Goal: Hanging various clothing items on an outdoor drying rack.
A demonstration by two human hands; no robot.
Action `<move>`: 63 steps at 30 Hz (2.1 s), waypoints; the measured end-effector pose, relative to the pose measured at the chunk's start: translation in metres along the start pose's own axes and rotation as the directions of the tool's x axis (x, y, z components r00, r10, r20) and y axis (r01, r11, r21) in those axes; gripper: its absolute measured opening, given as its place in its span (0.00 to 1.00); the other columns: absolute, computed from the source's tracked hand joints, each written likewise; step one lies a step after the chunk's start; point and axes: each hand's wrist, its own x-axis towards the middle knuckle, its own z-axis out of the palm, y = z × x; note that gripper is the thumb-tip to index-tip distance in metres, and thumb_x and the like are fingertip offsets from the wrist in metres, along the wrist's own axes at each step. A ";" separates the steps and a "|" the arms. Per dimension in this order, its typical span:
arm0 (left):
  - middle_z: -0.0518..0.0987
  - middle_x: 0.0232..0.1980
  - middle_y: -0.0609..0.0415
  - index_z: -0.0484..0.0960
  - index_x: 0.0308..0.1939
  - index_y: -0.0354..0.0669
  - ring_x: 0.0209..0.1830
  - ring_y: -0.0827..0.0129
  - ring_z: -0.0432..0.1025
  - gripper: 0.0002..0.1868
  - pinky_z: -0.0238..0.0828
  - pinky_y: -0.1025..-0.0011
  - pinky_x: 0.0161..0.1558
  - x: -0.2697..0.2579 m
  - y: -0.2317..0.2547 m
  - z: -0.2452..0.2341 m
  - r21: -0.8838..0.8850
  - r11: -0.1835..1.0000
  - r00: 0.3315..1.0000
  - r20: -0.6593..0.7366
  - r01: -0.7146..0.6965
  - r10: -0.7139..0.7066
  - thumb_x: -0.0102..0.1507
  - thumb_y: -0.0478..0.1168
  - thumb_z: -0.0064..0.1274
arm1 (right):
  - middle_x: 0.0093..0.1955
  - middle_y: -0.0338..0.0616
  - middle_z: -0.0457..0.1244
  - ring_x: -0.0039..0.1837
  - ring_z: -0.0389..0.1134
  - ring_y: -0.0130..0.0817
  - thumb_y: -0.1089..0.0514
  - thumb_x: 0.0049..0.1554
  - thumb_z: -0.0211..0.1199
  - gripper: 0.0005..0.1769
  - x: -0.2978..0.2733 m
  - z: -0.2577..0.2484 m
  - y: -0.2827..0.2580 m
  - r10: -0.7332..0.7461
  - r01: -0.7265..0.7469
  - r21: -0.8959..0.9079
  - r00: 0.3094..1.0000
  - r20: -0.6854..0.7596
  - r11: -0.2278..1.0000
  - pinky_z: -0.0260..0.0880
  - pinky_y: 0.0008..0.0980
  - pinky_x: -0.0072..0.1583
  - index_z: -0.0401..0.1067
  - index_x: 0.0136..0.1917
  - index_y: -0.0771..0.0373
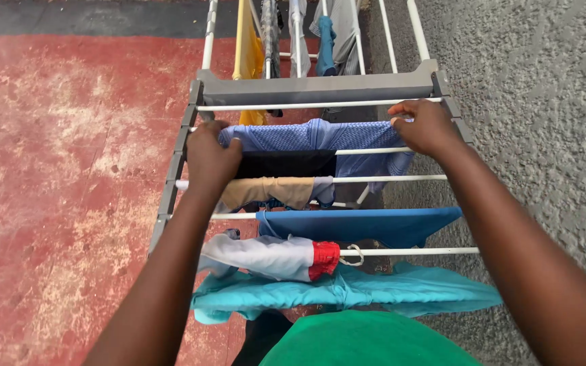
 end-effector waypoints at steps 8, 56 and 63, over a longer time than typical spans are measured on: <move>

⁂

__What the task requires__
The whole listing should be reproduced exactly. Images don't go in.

__Task result__
Goal: Hanging various clothing items on an outdoor drying rack.
A demonstration by two human hands; no robot.
Action `<move>`: 63 steps at 30 Hz (2.1 s), waypoints; the measured end-effector pose, relative to the pose measured at the chunk's start: translation in metres along the start pose's own axes and rotation as the directions of the tool's x axis (x, y, z components r00, r10, r20) and y axis (r01, r11, r21) in those axes; gripper: its absolute measured opening, given as its place in its span (0.00 to 1.00); the other columns: absolute, computed from the source's tracked hand joints, each written likewise; step one lies a step after the chunk's start; point and axes: each hand's wrist, its own x-axis towards the middle knuckle, its own z-axis out of the palm, y = z × x; note that gripper is the thumb-tip to index-tip distance in metres, and thumb_x and the like are fingertip offsets from the wrist in metres, along the wrist's own axes at each step. A ";" separates the steps and a "|" the arms. Per dimension in this order, its typical span:
arm0 (left):
  - middle_z: -0.0518..0.0987
  - middle_x: 0.0232..0.1980
  - middle_y: -0.0609..0.0415
  - index_z: -0.0484..0.0960
  - index_x: 0.0308..0.1939
  - index_y: -0.0354..0.0669
  - ring_x: 0.0209..0.1830
  - ring_y: -0.0827..0.0129
  - ring_z: -0.0432..0.1025
  - gripper: 0.0002..0.1868
  - pinky_z: -0.0238..0.0828
  - pinky_y: -0.1025..-0.0011
  - pinky_x: 0.0161..0.1558
  - x: -0.2697..0.2579 m
  - y: -0.2317..0.2547 m
  - z: -0.2452..0.2341 m
  - r21: -0.8838..0.8850
  - r11: -0.1835..1.0000
  - r00: 0.3315..1.0000
  - r20: -0.6593..0.7366
  - r01: -0.7146..0.6965
  - r10: -0.7139..0.7066
  - thumb_x: -0.0102..0.1507
  - thumb_y: -0.0478..0.1168
  - thumb_z: -0.0064..0.1274
arm1 (right):
  - middle_x: 0.0093..0.1955
  - middle_y: -0.0338..0.0616
  - middle_z: -0.0457..0.1244
  - ring_x: -0.0039..0.1837
  - ring_z: -0.0389..0.1134
  - ring_y: -0.0130..0.0817
  - thumb_y: -0.1089..0.0514
  - thumb_x: 0.0049..0.1554
  - thumb_z: -0.0211..0.1199
  - gripper: 0.0005..0.1769
  - x: -0.2978..0.2733 m
  - z: -0.2577..0.2484 m
  - y: -0.2827..0.2580 m
  - r10: -0.7332..0.7461
  - r01: -0.7265..0.7469
  - r21: -0.8959..0.9079
  - r00: 0.3094..1.0000
  - r20: -0.6854..0.7596
  - r11: -0.2278..1.0000
  - pinky_z: -0.0260..0.0880
  - pinky_y: 0.0008..0.0980
  - pinky_x: -0.0072..0.1583
  - index_z: -0.0401..0.1067
  - index_x: 0.0136..0.1917
  - index_y: -0.0771..0.0373
 end-effector waypoints at steps 8, 56 and 63, over a longer time than typical spans are measured on: <move>

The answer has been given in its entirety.